Retype every line of the data below, starting with the first and ending with the line that contains "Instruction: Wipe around", but leave out the pictures.

START Task inputs

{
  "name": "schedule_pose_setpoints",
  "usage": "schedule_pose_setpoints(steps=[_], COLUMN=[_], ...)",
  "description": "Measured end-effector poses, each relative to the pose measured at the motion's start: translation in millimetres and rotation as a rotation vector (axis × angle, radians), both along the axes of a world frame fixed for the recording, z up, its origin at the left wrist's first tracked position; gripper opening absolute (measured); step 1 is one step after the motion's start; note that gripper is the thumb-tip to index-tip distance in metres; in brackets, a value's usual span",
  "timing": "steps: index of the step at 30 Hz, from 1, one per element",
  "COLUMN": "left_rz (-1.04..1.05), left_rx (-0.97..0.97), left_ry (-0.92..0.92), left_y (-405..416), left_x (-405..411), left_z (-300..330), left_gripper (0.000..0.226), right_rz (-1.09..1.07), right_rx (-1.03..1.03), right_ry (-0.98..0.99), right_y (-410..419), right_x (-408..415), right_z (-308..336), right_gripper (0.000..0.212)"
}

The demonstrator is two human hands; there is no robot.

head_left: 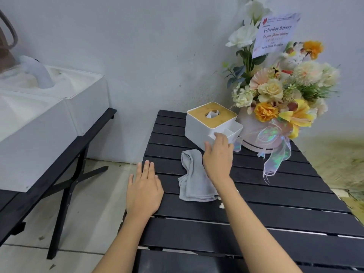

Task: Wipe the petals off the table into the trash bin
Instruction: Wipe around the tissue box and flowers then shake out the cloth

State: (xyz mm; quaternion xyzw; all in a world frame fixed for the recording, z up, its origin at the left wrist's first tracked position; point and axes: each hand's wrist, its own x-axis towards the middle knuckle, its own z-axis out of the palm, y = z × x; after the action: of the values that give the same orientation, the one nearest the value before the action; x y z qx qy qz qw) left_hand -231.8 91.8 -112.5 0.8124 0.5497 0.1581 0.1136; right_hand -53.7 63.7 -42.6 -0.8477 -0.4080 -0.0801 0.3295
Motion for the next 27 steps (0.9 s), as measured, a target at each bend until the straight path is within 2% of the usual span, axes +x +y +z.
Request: schedule_pose_setpoints(steps=[2, 4, 7, 11, 16, 18, 20, 22, 24, 27], left_rz=[0.001, 0.005, 0.020, 0.024, 0.011, 0.008, 0.006, 0.005, 0.015, 0.017], left_rx=[0.005, 0.027, 0.053, 0.079, 0.080, 0.080, 0.079, 0.073, 0.071, 0.068], left_ry=[-0.003, 0.008, 0.017, 0.021, -0.002, 0.001, 0.001, 0.007, 0.011, 0.032], left_y=[-0.4, -0.7, -1.0, 0.7, 2.0, 3.2, 3.6, 3.5, 4.2, 4.4], left_x=[0.0, -0.4, 0.9, 2.5, 2.7, 3.0, 3.5, 3.2, 3.1, 3.0], left_z=[-0.1, -0.7, -4.2, -9.5, -8.6, -7.5, -6.8, -7.3, -7.6, -6.9], left_gripper=[0.052, 0.057, 0.064, 0.073, 0.081, 0.082, 0.081, 0.081, 0.079, 0.071], right_rz=[-0.006, 0.007, 0.086, 0.099, 0.115, 0.219, 0.352, 0.430, 0.403, 0.259], right_rx=[-0.211, -0.296, -0.156, 0.023, -0.075, -0.053, -0.010, 0.019, -0.018, -0.346], right_ry=[0.014, 0.033, 0.091, 0.164, 0.272, 0.398, 0.552, 0.604, 0.491, 0.133], right_y=[9.0, 17.0, 32.0, 71.1, 112.5, 117.1, 114.9, 102.2, 75.5, 14.7], right_x=[14.3, 22.7, 19.4, -3.7, -22.2, -31.1, -38.8, -43.3, -44.5, -47.6], right_z=[0.7, -3.5, 4.1, 34.7, 23.5, 12.0, 10.4, 14.9, 12.8, -13.0], right_gripper=[0.047, 0.040, 0.022, 0.029, 0.021, 0.029, 0.046, 0.058, 0.062, 0.060])
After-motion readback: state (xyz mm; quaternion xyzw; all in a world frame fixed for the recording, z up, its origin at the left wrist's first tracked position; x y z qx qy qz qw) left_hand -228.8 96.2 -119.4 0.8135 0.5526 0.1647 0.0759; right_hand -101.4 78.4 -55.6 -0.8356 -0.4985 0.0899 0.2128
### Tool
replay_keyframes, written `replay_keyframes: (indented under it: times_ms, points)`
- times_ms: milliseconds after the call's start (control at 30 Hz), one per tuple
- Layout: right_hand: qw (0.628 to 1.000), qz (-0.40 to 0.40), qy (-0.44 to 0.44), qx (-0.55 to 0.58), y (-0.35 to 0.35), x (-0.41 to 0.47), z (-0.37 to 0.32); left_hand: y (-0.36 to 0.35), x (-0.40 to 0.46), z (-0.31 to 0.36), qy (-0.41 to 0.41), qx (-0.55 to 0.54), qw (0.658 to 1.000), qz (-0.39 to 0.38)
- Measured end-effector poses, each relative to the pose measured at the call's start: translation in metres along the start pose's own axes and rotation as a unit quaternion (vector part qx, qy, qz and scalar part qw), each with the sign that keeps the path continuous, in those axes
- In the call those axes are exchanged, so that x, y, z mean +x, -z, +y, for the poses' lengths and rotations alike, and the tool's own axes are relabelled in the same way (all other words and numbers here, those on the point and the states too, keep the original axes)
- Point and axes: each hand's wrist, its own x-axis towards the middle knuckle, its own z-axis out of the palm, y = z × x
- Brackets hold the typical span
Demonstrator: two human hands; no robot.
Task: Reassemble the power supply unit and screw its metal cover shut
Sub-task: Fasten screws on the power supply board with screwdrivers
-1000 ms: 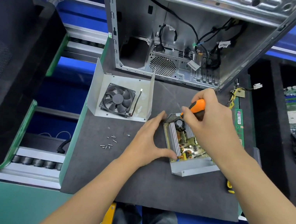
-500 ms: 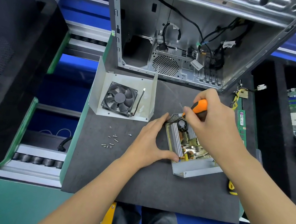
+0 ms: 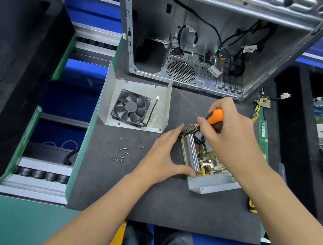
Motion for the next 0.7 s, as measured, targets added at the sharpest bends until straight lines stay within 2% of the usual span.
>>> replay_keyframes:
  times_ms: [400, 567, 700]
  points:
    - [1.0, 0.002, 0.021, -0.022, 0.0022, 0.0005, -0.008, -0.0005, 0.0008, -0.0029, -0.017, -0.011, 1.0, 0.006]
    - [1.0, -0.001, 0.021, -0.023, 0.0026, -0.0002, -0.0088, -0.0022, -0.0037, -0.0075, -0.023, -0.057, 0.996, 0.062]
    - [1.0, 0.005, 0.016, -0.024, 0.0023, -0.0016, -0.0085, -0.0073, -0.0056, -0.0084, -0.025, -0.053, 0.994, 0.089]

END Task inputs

> [Problem solution]:
{
  "name": "schedule_pose_setpoints",
  "usage": "schedule_pose_setpoints(steps=[_], COLUMN=[_], ...)",
  "description": "Measured end-effector poses, each relative to the pose measured at the motion's start: translation in millimetres and rotation as a rotation vector (axis × angle, radians), both along the axes of a world frame fixed for the recording, z up, its origin at the left wrist's first tracked position; gripper opening absolute (measured); step 1 is one step after the motion's start; note that gripper is the thumb-tip to index-tip distance in metres; in brackets, a value's usual span",
  "timing": "steps: index of the step at 30 Hz, from 1, one per element",
  "COLUMN": "left_rz (-1.04..1.05), left_rx (-0.97..0.97), left_ry (-0.92..0.92), left_y (-405..416), left_x (-405..411), left_z (-300..330), left_gripper (0.000..0.226), right_rz (-1.09..1.07), right_rx (-1.03..1.03), right_ry (-0.98..0.99), right_y (-410..419), right_x (-408..415), right_z (-308..336), right_gripper (0.000..0.212)"
}

The demonstrator is two human hands; there is no robot.

head_left: 

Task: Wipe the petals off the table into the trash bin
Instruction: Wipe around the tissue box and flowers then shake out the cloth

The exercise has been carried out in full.